Walking into someone else’s infrastructure is never easy, so I wanted to get them as comfortable with the task as possible. To that end, Ryan and I created several sheets which outlined exactly what was going to happen, and when. This wasn’t just for their benefit, though, it was for Ryan and my as well.
We had one sheet with a checklist of everything that had to be done, and in what order. By going down this list, we could guarantee that each step was complete before the following steps were started (useful for things such as “Verify production run complete with head of operations”, and “verify network cutover is prepared”).
I also produced a very simple spreadsheet which functioned as a diagram of what the racks would look like when finished. Each cell was 1u, and servers took the appropriate number of cells up, and we could verify correctness at a glance. As it turns out, I made the spreadsheet backwards, so the left rack was the right rack, and vice versa, but it looked perfect from the back, so I’ll just say that’s what I was going for…
Because a total infrastructure shutdown is a rarity, I also had a checklist of the order in which servers could be shut down and brought back up (and in the case of VMs, which physical hosts they resided on).
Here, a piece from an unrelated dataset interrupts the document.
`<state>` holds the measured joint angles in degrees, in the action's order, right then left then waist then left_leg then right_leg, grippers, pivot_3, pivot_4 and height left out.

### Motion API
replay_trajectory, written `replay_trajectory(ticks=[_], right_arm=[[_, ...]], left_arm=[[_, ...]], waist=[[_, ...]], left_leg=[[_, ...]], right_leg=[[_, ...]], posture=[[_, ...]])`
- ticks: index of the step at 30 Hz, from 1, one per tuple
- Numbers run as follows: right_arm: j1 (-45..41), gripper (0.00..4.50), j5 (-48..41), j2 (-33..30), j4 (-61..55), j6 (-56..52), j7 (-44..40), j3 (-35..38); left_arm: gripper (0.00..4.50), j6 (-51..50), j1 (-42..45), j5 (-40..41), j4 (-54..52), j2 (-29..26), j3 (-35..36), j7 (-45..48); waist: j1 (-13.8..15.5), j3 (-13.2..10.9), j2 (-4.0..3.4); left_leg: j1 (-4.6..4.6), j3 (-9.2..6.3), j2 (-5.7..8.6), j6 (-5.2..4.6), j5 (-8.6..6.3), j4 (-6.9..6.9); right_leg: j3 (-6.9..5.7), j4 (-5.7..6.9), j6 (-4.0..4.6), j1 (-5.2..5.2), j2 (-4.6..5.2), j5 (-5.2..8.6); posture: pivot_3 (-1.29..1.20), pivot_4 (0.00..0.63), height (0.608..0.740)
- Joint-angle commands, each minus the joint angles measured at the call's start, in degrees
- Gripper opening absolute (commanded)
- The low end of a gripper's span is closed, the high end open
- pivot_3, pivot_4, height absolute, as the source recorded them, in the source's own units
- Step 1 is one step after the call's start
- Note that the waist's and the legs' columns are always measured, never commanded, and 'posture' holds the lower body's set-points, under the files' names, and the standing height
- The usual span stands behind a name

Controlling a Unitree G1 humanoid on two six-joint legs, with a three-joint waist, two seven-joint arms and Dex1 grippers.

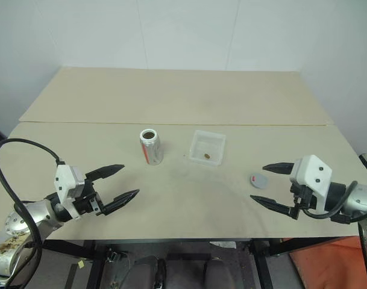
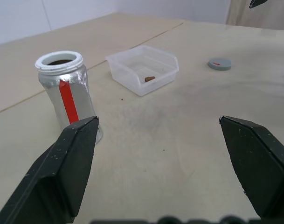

This was useful in the heat of the moment so that we didn’t mistakenly shut down the server running, say, the domain controller, as that could cause difficulties later on.
Here are some before pictures:
It looks all nice and neat, doesn’t it?
…but the truth comes out!
Here are some after pics:
The air-flow panels will be installed shortly
Not perfect, but a damned sight better than it was before!
Overall, the move went very smoothly. There was an hour-long wrinkle in the beginning where our new cross-connects were plugged into the wrong ports, and at the end, my storage didn’t want to enable the SPS (which caused a near-panic on my part, because this was not the first time) , but eventually everything came up, and right now, my servers are chugging along happily.
I owe John, Jesse, Jacob, and Michael a huge debt of gratitude (and beer). We were going to go out to the pub following, but with the near-tragedy of the SAN not coming back up until 11:30pm, we thought it best to not do the pub thing, so hopefully in the near future!
My weekend was pretty stressful, but it was definitely productive. A lot got done, and I feel very confident that the infrastructure can expand comfortably without growing pains.